The ruling, and Mitterrand’s response, make it clear that the French ruling class is not afraid of nationalisation in itself – it has lived with it for a long time. But it is quite happy to use constitutional pretexts to squeeze more compensation out of Mitterrand and to give him a warning to stay on a moderate path. Committed as he is to the politics of parliamentarism and not of mass mobilisation, Mitterrand has no alternative but to conform. The government has recently made it clear that employees of nationalised companies will have no greater security of employment than those in private firms.

Meanwhile the government’s policies are having little visible effect in stemming inflation or the rise of unemployment. The government’s latest plans for price controls will have little more than cosmetic value.

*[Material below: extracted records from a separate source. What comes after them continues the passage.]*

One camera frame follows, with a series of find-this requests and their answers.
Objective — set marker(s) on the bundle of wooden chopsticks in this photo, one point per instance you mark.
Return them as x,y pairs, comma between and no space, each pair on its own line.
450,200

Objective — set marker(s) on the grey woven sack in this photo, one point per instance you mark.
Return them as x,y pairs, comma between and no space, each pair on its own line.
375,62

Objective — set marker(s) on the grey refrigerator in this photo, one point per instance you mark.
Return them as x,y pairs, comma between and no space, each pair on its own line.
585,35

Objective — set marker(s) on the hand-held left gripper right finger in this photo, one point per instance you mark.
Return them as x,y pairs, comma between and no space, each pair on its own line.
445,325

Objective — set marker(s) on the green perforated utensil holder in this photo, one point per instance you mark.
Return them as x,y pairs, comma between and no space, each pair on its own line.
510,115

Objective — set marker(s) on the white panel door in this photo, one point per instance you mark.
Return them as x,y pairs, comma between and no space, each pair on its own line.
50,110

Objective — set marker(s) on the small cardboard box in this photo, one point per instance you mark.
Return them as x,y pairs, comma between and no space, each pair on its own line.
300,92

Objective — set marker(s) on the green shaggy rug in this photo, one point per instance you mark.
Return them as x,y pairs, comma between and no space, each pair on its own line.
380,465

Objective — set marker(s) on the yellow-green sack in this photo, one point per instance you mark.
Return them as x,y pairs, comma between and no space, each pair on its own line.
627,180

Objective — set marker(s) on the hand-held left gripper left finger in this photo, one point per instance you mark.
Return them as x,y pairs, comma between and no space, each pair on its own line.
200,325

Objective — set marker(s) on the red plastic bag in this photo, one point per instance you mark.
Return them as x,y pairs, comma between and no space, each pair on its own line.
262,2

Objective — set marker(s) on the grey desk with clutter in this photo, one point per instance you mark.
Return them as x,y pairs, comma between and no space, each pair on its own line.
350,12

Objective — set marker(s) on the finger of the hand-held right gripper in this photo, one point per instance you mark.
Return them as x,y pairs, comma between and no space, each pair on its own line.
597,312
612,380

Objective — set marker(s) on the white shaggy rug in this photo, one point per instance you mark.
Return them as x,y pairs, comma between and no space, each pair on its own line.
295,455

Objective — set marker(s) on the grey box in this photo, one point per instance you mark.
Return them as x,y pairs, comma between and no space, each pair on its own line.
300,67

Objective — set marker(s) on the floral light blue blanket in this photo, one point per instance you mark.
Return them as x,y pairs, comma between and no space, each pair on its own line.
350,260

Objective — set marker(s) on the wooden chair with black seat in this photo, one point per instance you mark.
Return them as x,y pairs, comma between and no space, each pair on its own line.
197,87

Another area where the government’s promises are turning out rather thin is its immigration policy. The government has ruled that immigrant workers without papers can regularise their situation; but to do so they have to produce contracts of employment. But in many cases the employers, who have been using their ‘illegal’ status to exploit them cruelly, will not provide such contracts. There have been a whole number of fierce struggles over this issue, with a number of large demonstrations and several factory occupations by immigrant workers designed to get the employers to concede.

In the absence of any lead from the left, the stage seems set for a drift to the right over the coming months. The Communist Party and the CGT are deeply divided by the Polish events and seem unlikely to offer a fighting lead. There were no revolutionary candidates in the recent by-elections, and neither the centrist PSU nor the ecologists registered any gains. As the fervour of the first few months of power evaporates, Mitterrand is beginning to walk the road trodden by Wilson and Callaghan before him.